Charlie Harper, who has a condition that suppresses his immune system, says the drug could be 'life-saving' for many people like him, ITV News Correspondent John Ray reports
Last month, Health Secretary Sajid Javid heralded Ronapreve as the first treatment designed specifically for Covid-19 to receive regulatory approval in the UK.
The Department for Health and Social Care (DHSC) said on Friday that it had the potential to benefit thousands of patients, with its rollout initially targeted at those who have not mounted an antibody response against Covid-19.
It will be used to treat patients without antibodies who are aged 50 and over, and those aged 12 to 49 who are immunocompromised.
The government has bought enough of the drug to treat eligible hospital patients across the UK from next week, the department said.
Mr Javid said: “We have secured a brand new treatment for our most vulnerable patients in hospitals across the UK and I am thrilled it will be saving lives from as early as next week.
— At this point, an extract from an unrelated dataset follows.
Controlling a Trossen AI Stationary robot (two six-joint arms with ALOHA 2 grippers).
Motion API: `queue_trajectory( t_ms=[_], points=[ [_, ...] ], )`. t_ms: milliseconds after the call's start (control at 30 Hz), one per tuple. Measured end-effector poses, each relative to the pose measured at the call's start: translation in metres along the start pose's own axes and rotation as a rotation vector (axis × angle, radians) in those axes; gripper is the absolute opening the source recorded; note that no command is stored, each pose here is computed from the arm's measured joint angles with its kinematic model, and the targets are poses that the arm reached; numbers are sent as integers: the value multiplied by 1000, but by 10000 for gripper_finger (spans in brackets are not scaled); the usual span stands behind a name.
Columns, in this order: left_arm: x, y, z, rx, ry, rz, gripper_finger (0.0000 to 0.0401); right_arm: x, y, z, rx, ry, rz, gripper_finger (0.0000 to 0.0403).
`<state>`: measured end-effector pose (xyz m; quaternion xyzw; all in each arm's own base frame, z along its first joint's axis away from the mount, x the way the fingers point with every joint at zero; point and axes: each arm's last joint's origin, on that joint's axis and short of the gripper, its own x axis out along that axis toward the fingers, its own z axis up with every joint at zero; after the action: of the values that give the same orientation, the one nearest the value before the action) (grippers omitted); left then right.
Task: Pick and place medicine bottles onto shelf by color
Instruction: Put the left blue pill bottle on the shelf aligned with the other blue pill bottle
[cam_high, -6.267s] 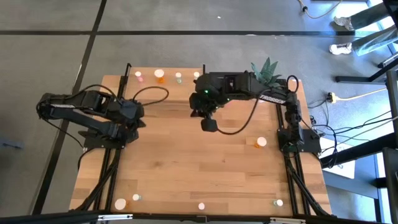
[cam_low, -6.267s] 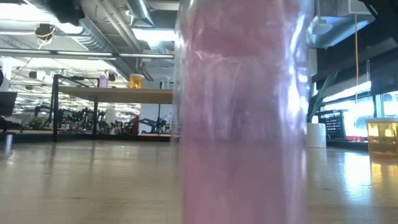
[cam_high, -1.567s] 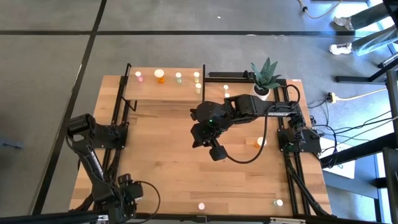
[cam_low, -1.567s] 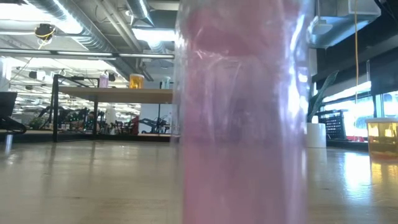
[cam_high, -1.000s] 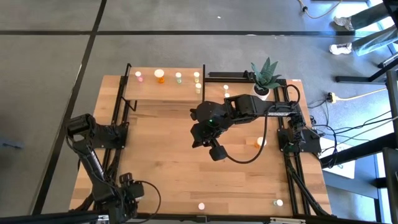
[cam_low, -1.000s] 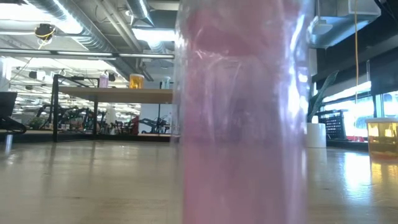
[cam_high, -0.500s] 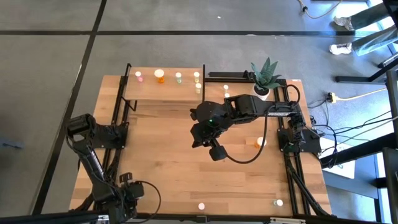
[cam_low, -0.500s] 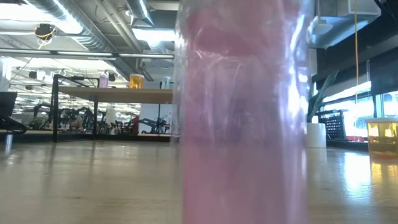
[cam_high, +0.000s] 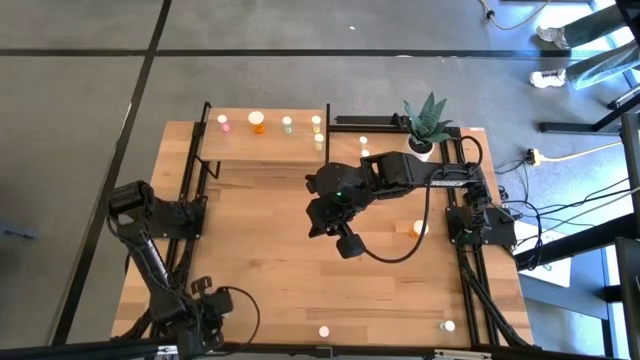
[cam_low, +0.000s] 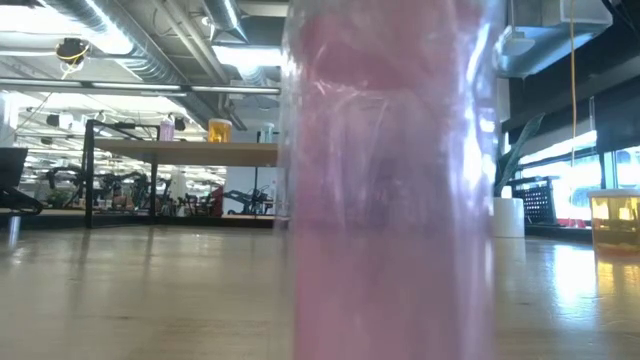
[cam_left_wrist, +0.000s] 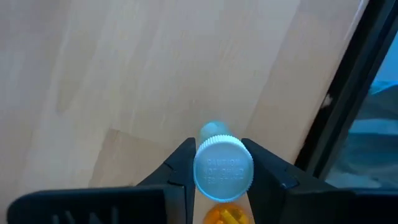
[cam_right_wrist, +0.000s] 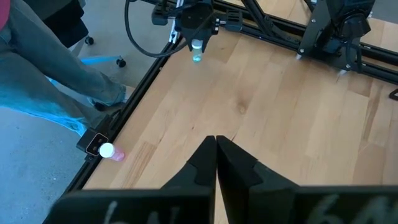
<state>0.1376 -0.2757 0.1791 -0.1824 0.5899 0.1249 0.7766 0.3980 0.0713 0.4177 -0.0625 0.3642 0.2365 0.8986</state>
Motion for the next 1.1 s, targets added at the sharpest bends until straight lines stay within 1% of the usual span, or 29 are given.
queue_trajectory(
  t_ms=[167, 300, 367, 467, 600, 700, 800, 833, 900, 1067, 1100],
  points=[
    [-17, 8, 21, -67, -10, -23, 90, 0, 0, 0, 0, 0, 0, 14],
    [-39, 21, 42, -97, -26, -52, 89, 0, 0, 0, -2, -1, 1, 14],
    [-51, 30, 53, -103, -41, -69, 89, 0, 0, 1, -26, -10, -2, 14],
    [-66, 44, 70, -95, -61, -84, 89, 0, 0, 2, -29, -21, -4, 14],
    [-83, 66, 93, -54, -94, -91, 88, 0, -1, 3, -32, -31, -6, 14],
    [-94, 86, 109, -30, -113, -69, 88, 0, -1, 3, -33, -32, -6, 14],
    [-102, 108, 122, -9, -98, -33, 88, 0, -2, 6, -66, -61, -26, 14],
    [-104, 115, 127, -1, -88, -24, 88, 0, -3, 6, -63, -61, -47, 14],
    [-106, 127, 136, 28, -80, -7, 88, -1, -6, 8, -19, -67, -134, 14],
    [-107, 152, 159, 128, -88, 35, 88, -4, -17, 7, 122, -46, -479, 14],
    [-107, 157, 164, 149, -86, 43, 88, -5, -18, 7, 147, -45, -531, 14]
  ],
)
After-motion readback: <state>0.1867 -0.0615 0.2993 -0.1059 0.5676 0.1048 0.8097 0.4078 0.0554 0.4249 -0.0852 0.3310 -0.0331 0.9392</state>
“The UK is leading the world in identifying and rolling out life-saving medicines, particularly for Covid-19, and we will continue our vital work to find the best treatments available to save lives and protect the NHS.”
In August, the Medicines and Healthcare products Regulatory Agency (MHRA) said the clinical trial data it assessed showed that Ronapreve can be used to prevent infection, treat symptoms of serious infection and cut the likelihood of being admitted to hospital.
Trials took place before widespread vaccination and before the emergence of virus variants.
The drug, a combination of two monoclonal antibodies, became the first monoclonal antibody combination product approved for use in the prevention and treatment of acute infection from the virus in the UK.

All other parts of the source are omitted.